• **AIM OF THE EXERCISE**: After locating the line that contains "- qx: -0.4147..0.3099", quote it and all lines after it through the end of the entries, and nothing more. Pictures stay out.

• **RECORDS SHOWN**:
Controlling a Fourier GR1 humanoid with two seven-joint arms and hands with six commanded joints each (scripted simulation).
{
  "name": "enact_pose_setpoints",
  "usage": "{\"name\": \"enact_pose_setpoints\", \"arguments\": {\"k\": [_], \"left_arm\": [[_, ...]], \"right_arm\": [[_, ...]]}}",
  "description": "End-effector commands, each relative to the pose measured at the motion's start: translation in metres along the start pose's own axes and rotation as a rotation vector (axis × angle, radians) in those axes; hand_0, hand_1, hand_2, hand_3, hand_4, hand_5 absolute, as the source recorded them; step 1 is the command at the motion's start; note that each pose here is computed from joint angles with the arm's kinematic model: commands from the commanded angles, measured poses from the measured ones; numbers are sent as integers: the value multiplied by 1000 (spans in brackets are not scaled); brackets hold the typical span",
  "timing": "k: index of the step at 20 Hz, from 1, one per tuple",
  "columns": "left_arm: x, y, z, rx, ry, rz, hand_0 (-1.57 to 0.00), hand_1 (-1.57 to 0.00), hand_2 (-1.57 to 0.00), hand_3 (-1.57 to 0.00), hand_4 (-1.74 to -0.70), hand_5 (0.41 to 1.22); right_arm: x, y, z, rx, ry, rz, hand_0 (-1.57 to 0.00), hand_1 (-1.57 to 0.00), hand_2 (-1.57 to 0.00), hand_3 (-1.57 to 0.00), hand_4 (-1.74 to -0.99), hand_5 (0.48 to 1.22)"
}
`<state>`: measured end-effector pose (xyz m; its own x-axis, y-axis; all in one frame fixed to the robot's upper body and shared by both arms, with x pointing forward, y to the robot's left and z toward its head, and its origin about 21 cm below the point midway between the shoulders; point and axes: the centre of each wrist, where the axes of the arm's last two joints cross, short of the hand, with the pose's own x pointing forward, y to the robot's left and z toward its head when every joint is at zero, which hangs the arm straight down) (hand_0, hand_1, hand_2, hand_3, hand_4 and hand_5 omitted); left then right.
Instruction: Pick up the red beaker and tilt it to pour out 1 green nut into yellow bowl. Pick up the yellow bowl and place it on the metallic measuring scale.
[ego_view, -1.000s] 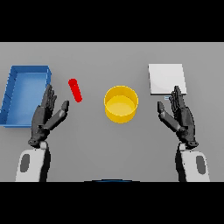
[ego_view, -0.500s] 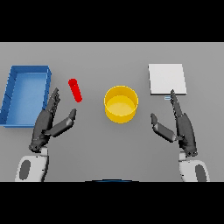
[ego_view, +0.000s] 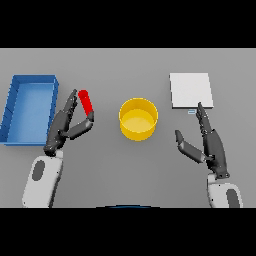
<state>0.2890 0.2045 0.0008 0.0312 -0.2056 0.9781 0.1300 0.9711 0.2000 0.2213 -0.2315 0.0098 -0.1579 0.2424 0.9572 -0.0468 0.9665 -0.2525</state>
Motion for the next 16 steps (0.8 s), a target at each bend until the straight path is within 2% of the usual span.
{"name": "enact_pose_setpoints", "arguments": {"k": [1, 6, 9, 16], "left_arm": [[-6, 0, -7, 3, 25, -11, 1, 1, 1, 1, -1376, 738], [-13, -5, -31, 3, 45, 11, 1, 1, 1, 1, -1339, 717], [-16, 2, -44, 8, 46, 3, 1, 1, 1, 1, -1323, 712], [-9, -5, -70, -21, 46, -9, 1, 1, 1, 1, -1318, 708]], "right_arm": [[3, 2, 0, -3, -2, -10, 1, 1, 1, 1, -1321, 683], [2, -1, -2, -8, 27, -12, 1, 1, 1, 1, -1341, 689], [1, -2, -1, -7, 8, -20, 1, 1, 1, 1, -1338, 688], [3, -3, -2, -13, 13, -29, 1, 1, 1, 1, -1320, 683]]}}
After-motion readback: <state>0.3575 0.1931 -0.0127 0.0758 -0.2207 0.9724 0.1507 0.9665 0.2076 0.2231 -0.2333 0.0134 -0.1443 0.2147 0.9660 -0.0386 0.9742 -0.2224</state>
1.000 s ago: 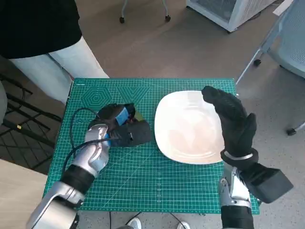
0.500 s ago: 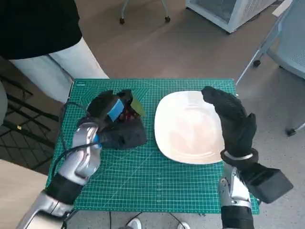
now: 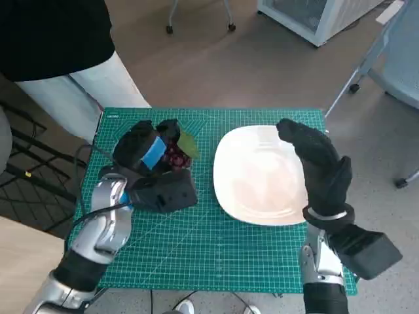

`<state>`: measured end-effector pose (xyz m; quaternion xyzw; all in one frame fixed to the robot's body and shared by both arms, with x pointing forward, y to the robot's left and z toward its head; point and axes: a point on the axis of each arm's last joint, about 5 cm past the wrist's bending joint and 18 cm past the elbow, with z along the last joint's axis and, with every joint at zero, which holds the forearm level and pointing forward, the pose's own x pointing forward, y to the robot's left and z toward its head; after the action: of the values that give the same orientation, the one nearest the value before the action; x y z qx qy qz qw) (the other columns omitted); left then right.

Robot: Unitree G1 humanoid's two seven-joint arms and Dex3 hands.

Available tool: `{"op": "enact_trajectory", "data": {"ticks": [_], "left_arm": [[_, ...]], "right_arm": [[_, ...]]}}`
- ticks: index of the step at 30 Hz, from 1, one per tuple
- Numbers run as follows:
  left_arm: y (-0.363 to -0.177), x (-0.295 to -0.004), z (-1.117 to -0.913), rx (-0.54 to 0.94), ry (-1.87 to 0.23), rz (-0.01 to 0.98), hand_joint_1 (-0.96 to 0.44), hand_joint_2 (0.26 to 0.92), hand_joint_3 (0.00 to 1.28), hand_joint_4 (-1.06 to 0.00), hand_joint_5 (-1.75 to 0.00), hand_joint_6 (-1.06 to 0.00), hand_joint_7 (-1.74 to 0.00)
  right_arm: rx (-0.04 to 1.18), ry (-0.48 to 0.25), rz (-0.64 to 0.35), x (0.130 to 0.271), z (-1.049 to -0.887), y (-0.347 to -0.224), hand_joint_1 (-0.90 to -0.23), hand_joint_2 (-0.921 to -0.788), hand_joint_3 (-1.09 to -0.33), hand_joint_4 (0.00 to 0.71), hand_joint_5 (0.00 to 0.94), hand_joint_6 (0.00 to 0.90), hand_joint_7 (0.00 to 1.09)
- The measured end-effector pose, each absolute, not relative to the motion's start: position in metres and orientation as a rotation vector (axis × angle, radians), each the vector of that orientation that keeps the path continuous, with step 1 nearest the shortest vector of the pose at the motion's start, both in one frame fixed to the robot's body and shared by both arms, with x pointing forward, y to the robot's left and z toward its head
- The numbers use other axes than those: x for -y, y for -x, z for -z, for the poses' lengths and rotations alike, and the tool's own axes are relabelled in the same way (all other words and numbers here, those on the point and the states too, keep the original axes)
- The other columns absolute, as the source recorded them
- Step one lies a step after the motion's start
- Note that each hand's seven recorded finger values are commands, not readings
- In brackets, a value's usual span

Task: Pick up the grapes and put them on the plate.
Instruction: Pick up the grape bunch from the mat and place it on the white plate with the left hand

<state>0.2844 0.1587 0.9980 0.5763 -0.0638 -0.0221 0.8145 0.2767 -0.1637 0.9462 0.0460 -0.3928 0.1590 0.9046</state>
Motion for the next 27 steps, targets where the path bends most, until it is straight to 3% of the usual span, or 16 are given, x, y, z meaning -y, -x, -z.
{"op": "enact_trajectory", "data": {"ticks": [15,22,27], "left_arm": [[-0.285,-0.144,-0.997,0.149,-1.228,0.089,0.0,0.921,0.21,-0.5,-1.41,-0.5,-1.25],[-0.287,-0.126,-1.0,0.169,-1.221,0.152,0.0,0.921,0.22,-0.48,-1.37,-0.48,-1.33],[-0.291,-0.115,-1.006,0.189,-1.241,0.187,0.01,0.921,0.22,-0.51,-1.45,-0.47,-1.22]], "right_arm": [[0.817,-0.1,-0.316,0.168,-0.947,-0.277,-0.697,-0.921,-0.7,0.35,0.001,0.024,0.58],[0.819,-0.099,-0.317,0.169,-0.947,-0.277,-0.696,-0.921,-0.699,0.351,0.001,0.025,0.58],[0.828,-0.096,-0.314,0.17,-0.948,-0.276,-0.699,-0.921,-0.696,0.352,0.002,0.026,0.58]]}}
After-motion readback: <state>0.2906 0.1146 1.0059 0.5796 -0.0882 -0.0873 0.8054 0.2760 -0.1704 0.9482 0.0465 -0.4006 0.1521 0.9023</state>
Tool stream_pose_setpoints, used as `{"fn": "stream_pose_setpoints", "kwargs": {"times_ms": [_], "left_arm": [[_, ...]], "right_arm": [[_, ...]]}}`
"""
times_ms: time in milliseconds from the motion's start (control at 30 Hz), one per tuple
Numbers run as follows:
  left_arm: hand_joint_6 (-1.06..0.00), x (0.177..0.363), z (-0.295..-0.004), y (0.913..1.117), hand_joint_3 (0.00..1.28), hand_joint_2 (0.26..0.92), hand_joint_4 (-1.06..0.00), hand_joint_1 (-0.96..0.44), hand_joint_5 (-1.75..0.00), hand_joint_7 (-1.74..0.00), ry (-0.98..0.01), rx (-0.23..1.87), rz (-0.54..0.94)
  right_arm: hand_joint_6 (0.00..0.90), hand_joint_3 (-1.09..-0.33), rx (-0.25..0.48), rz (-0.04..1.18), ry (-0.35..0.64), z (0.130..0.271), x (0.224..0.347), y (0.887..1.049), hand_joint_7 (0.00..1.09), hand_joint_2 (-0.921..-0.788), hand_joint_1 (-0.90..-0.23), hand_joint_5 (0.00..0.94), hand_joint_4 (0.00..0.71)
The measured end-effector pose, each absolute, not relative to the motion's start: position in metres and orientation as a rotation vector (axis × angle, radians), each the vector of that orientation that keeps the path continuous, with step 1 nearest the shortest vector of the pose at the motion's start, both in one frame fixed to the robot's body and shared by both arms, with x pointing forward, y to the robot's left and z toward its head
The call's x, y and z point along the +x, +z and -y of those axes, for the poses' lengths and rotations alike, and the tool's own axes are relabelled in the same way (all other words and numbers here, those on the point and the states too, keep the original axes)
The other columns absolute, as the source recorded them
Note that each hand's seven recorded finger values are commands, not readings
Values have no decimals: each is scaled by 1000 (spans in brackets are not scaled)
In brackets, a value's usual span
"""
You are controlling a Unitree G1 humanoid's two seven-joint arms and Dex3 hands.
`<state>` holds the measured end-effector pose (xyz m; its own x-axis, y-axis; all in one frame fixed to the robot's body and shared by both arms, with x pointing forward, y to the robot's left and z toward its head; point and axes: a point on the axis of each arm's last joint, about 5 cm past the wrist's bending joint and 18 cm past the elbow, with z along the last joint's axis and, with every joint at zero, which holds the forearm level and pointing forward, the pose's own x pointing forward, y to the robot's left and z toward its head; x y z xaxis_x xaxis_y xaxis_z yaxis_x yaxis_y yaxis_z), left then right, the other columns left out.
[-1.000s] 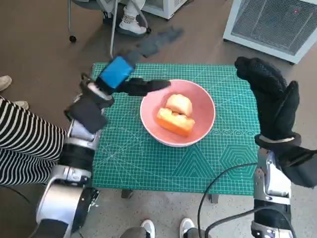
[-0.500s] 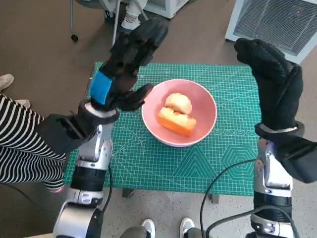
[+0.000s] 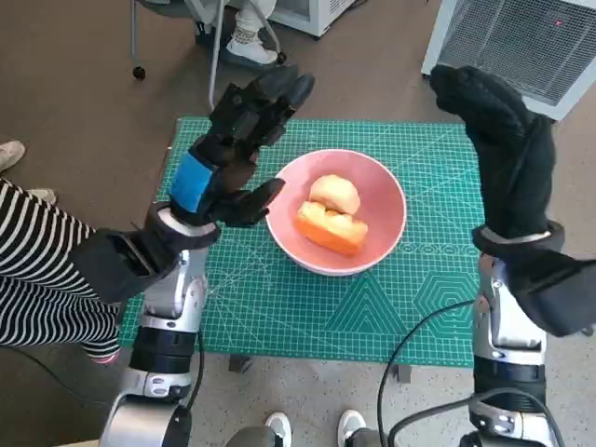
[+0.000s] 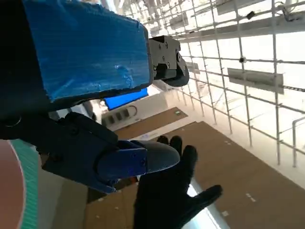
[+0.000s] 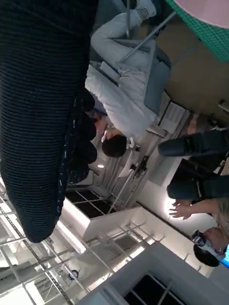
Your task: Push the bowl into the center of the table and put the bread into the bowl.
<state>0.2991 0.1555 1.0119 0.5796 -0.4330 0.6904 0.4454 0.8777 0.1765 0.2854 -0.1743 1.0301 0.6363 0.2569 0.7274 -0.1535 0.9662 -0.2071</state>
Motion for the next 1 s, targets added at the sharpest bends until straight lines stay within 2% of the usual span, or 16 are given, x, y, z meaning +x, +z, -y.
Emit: {"fn": "stream_pose_setpoints", "kwargs": {"times_ms": [400,1000], "left_arm": [[1,300,-163,1008,433,921,-152,-663,-3,-530,-487,-32,799],[1,301,-164,1005,408,921,-162,-653,-7,-540,-489,-34,784]], "right_arm": [[1,-775,-145,846,239,173,285,1033,581,-921,-735,0,169],[1,-771,-140,858,227,172,282,1035,577,-921,-743,2,172]]}}
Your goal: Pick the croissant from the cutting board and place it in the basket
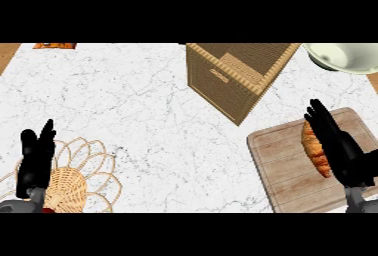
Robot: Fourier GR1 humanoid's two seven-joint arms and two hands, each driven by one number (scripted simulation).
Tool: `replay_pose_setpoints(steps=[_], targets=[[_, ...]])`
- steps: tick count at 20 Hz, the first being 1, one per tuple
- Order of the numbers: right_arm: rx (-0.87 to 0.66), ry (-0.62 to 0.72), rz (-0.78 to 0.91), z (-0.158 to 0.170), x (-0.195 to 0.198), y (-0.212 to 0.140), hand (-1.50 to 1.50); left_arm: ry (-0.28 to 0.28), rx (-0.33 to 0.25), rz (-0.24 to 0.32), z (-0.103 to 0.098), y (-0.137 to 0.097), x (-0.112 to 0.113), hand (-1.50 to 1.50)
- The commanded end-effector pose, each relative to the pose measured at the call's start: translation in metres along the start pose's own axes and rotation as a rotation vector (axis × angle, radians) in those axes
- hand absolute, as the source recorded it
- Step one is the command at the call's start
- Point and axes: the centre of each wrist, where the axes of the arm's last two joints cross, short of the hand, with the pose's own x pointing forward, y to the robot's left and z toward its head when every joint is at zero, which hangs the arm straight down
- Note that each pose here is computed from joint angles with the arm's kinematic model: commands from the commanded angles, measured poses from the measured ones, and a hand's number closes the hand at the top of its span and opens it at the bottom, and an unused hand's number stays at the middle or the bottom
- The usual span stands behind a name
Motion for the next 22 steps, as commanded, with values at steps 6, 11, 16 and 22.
replay_pose_setpoints(steps=[6,11,16,22], targets=[[0.375,-0.353,0.108,-0.073,0.132,-0.045,1.5,-0.316,-0.244,0.035,-0.006,-0.022,0.088,0.0],[0.85,-0.47,0.629,-0.047,0.115,0.013,-1.5,-0.26,-0.337,0.074,-0.004,-0.039,0.084,0.0],[0.758,-0.574,0.675,-0.024,0.062,0.073,-1.5,-0.24,-0.334,0.099,-0.005,-0.024,0.08,0.0],[0.703,-0.335,0.92,-0.037,0.138,0.107,-1.5,-0.218,-0.324,0.096,-0.019,-0.01,0.073,0.0]])
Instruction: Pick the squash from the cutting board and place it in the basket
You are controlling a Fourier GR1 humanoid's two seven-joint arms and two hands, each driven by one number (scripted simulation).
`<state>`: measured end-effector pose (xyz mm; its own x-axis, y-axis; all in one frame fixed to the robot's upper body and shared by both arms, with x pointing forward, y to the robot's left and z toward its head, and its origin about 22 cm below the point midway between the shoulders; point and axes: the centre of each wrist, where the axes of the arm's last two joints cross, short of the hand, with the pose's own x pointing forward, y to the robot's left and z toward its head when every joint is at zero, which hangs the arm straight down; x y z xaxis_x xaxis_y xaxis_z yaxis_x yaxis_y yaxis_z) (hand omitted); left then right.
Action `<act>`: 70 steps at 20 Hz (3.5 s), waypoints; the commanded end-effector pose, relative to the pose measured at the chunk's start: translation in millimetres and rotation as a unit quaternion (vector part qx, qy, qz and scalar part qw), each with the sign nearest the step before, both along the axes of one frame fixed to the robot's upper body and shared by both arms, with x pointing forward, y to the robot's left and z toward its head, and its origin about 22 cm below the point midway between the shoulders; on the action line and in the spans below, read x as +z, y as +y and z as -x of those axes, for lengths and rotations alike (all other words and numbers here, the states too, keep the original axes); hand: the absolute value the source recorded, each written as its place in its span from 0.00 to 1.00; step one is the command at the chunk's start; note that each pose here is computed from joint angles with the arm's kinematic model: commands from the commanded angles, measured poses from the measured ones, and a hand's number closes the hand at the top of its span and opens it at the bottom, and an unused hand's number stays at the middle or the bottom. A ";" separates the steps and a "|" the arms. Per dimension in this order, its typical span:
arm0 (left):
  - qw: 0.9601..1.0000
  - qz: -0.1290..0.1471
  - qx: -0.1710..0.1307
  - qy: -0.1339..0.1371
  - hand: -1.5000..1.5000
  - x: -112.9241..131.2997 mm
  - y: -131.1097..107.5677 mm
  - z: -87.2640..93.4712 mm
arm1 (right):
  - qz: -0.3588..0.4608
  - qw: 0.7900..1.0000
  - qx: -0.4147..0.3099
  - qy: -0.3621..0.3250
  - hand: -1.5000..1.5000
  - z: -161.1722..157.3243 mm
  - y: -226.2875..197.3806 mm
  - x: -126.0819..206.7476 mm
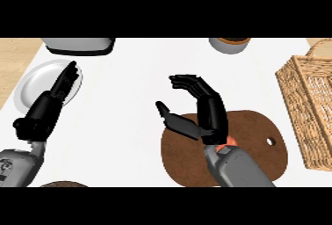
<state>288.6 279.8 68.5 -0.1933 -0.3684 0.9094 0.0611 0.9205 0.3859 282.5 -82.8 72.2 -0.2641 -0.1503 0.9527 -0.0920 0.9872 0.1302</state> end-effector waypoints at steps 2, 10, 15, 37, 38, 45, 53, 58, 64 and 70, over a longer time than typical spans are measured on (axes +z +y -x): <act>1.000 -0.017 0.017 0.006 0.50 -1.6 9.3 1.5 | 0.113 0.989 -0.095 -0.014 0.00 4.5 40.9 -9.5; 0.999 -0.019 0.035 0.020 0.50 -7.8 17.1 4.8 | 0.441 0.885 -0.115 0.094 0.00 -57.5 -56.0 -4.9; 0.999 -0.023 0.038 0.001 0.50 1.7 14.0 -0.5 | 0.592 0.789 -0.006 0.166 0.00 -61.3 -43.9 28.9; 1.000 -0.011 0.024 -0.009 0.50 8.3 9.3 0.7 | 0.667 0.655 0.126 0.332 0.00 -42.4 -61.8 104.5; 1.000 -0.011 0.026 -0.004 0.50 9.1 4.3 2.6 | 0.674 0.648 0.130 0.329 0.00 -42.7 -47.6 100.6; 0.999 -0.006 0.031 -0.002 0.50 12.5 2.6 -7.6 | 0.685 0.617 0.149 0.357 0.00 -28.4 -39.7 58.0; 0.999 -0.013 0.035 -0.011 0.50 6.2 17.5 -6.7 | 0.691 0.610 0.139 0.362 0.00 -18.3 -79.7 23.5; 1.000 -0.011 0.023 -0.005 0.50 -3.1 4.2 -10.9 | 0.686 0.619 0.132 0.358 0.00 -28.7 -64.6 16.3; 0.999 -0.015 0.029 -0.003 0.50 -4.1 19.4 9.5 | 0.686 0.627 0.120 0.348 0.00 -11.2 -59.1 -0.6; 1.000 -0.011 0.028 -0.008 0.50 8.7 -2.1 -5.5 | 0.674 0.638 0.120 0.351 0.00 -12.8 -66.9 -11.6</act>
<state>288.3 295.5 82.2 -0.1810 -0.3970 0.8998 0.0067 0.9144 0.4048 291.2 -148.0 66.8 0.1399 0.9778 0.1559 -0.6417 0.2095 -0.7378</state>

• **FINISHED TASK**:
  - qx: -0.4147..0.3099
  - qy: -0.3621..0.3250
  - hand: -1.5000..1.5000
  - z: -161.1722..157.3243 mm
  - y: -226.2875..197.3806 mm
  - x: -126.0819..206.7476 mm
<state>288.6 279.8 68.5 -0.1933 -0.3684 0.9094 0.0611 0.9205 0.3859 282.5 -82.8 72.2 -0.2641 -0.1503 0.9527 -0.0920 0.9872 0.1302</state> end-effector waypoints at steps 2, 10, 15, 37, 38, 45, 53, 58, 64 and 70, over a longer time than typical spans are measured on (axes +z +y -x): <act>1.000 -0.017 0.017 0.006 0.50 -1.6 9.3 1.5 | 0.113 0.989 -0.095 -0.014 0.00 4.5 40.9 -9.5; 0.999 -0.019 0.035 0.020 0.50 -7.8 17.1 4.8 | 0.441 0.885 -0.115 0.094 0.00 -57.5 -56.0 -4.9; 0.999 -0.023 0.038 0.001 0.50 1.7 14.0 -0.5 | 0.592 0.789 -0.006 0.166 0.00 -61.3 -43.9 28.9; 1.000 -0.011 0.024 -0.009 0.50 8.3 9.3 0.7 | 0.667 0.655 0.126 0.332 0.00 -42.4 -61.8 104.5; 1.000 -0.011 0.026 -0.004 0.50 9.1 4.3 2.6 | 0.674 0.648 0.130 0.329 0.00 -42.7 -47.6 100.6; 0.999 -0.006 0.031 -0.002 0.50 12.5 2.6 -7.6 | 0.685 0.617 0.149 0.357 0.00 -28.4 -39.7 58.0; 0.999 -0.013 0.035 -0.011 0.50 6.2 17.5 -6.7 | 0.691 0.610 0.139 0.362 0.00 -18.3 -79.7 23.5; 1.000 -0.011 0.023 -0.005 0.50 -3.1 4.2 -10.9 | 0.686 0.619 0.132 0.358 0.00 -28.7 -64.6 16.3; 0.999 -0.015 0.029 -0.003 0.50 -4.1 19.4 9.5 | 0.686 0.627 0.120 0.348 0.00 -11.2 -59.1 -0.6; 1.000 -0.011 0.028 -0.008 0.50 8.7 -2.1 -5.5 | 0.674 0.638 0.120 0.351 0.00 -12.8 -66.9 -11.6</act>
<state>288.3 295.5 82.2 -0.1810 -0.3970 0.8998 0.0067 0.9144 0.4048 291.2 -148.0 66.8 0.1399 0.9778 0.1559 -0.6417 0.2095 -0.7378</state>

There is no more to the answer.